Let $G$ be a group with a normal subgroup $N$ such that $N$ is isomorphic to $\mathbb{Z}.$ Also suppose that $G/N$ is isomorphic to $\mathbb{Z}/n\mathbb{Z}$ for some integer $n \geq 2.$ I need to show that if $n$ is odd, then $G$ is abelian. The following is my attempt:
Because $N$ is infinite cyclic, we have that $N = \langle t \rangle$ for some element $t \in G.$ As $G/N$ is finite cyclic, we have that $G/N = \langle sN \rangle$ for some $s \in G,$ where $s^n \in N.$
Then $G$ is generated by $\{s,t\},$ so to show $G$ is abelian, it suffices to show that the two generators commute.

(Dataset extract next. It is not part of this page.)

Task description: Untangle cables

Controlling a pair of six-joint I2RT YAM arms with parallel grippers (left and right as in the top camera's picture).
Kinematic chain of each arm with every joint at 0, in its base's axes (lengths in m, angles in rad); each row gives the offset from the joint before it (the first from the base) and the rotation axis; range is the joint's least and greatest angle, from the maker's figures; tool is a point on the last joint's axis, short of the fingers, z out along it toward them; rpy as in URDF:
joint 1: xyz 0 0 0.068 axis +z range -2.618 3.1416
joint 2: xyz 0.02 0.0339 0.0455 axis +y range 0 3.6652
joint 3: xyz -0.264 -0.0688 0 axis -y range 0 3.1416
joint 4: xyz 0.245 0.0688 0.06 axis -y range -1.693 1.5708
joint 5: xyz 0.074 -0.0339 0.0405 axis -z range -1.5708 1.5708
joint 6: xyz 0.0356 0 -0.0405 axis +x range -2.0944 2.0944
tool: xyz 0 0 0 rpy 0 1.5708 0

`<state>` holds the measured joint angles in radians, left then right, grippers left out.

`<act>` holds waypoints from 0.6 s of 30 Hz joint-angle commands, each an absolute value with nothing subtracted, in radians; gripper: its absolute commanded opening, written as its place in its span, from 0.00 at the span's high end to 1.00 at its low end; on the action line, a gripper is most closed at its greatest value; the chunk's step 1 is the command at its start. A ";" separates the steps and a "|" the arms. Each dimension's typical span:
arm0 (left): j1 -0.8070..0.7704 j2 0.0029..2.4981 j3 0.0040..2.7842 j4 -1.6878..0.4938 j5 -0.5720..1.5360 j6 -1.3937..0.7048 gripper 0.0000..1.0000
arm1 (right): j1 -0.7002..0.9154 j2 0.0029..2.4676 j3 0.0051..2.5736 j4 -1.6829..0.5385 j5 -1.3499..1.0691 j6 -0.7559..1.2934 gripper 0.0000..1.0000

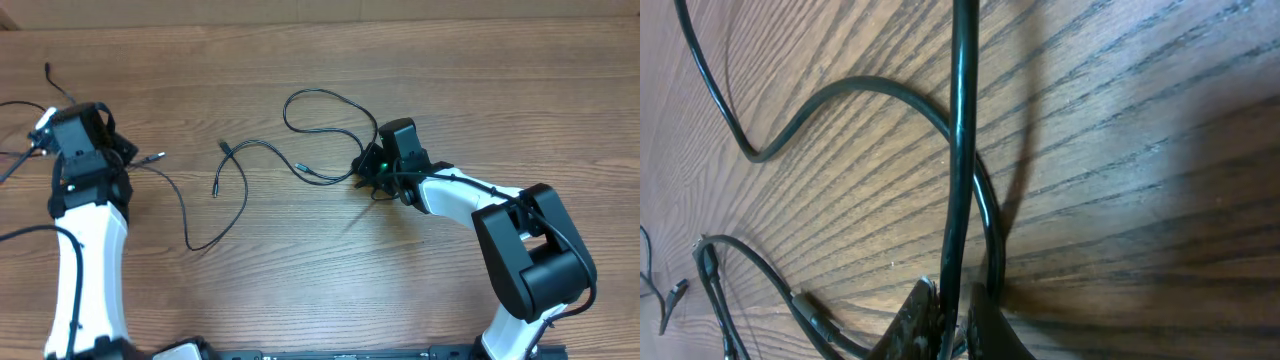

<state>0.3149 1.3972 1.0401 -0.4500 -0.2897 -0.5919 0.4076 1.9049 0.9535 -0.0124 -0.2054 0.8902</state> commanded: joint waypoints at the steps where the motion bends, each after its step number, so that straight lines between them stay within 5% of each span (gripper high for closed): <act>1: 0.339 1.443 1.046 -0.460 -0.260 -0.640 0.66 | 0.412 1.916 0.953 -0.008 -0.203 0.890 0.90; 2: 0.340 1.451 1.046 -0.458 -0.254 -0.640 0.30 | 0.412 1.916 0.953 -0.008 -0.203 0.890 0.90; 3: 0.340 1.453 1.046 -0.454 -0.242 -0.640 0.11 | 0.412 1.916 0.953 -0.008 -0.203 0.890 0.90; 4: 0.340 1.453 1.046 -0.449 -0.225 -0.640 0.04 | 0.412 1.916 0.953 -0.008 -0.203 0.890 0.90; 18: 0.337 1.421 1.046 -0.446 0.616 -0.580 0.00 | 0.412 1.916 0.953 -0.008 -0.203 0.890 0.85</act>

Consider the element $st \in sN.$ As $N$ is normal, $st \in Ns,$ so $st = t^is$ for some integer $i$. However, I don't know how to proceed any further. In particular, I'm not sure how I am supposed to use the fact that $n$ is odd. The only difference between odd-order cyclic groups and even-order cyclic groups I can think of is that in an odd-order cyclic group, every nontrivial element has an inverse different from itself (which doesn't seem very useful here).
Any help would be much appreciated!
Let $g\in G$, and consider the action $\phi_g$ on $N$. $N$ is normal, so $\phi_g$ is an automorphism. Moreover, $g^n\in N$ implies that $\phi_{g^n}=(\phi_g)^n=\text{id}_N$, because $N$ was abelian. Finally, because $N\cong\mathbb Z$, $\phi_g$ depends exactly on where it sent a generator $t$. If $\phi_g(t)=t^{-1}$ for any $g$, then $t^{(-1)^n}=t$. But $n$ was odd, so that would mean $t^{-1}=t$, a contradiction. So $\phi_g(t)=t$ for each $g$, so in particular $gt=tg$ for each $g\in G$. So each $g$ commutes with all the generators of $N$, so $N\subseteq Z(G)$, so $G/Z(G)\hookrightarrow \mathbb Z/n\mathbb Z$, so it is cyclic. So $G/Z(G)$ is cyclic, so $G$ must be Abelian.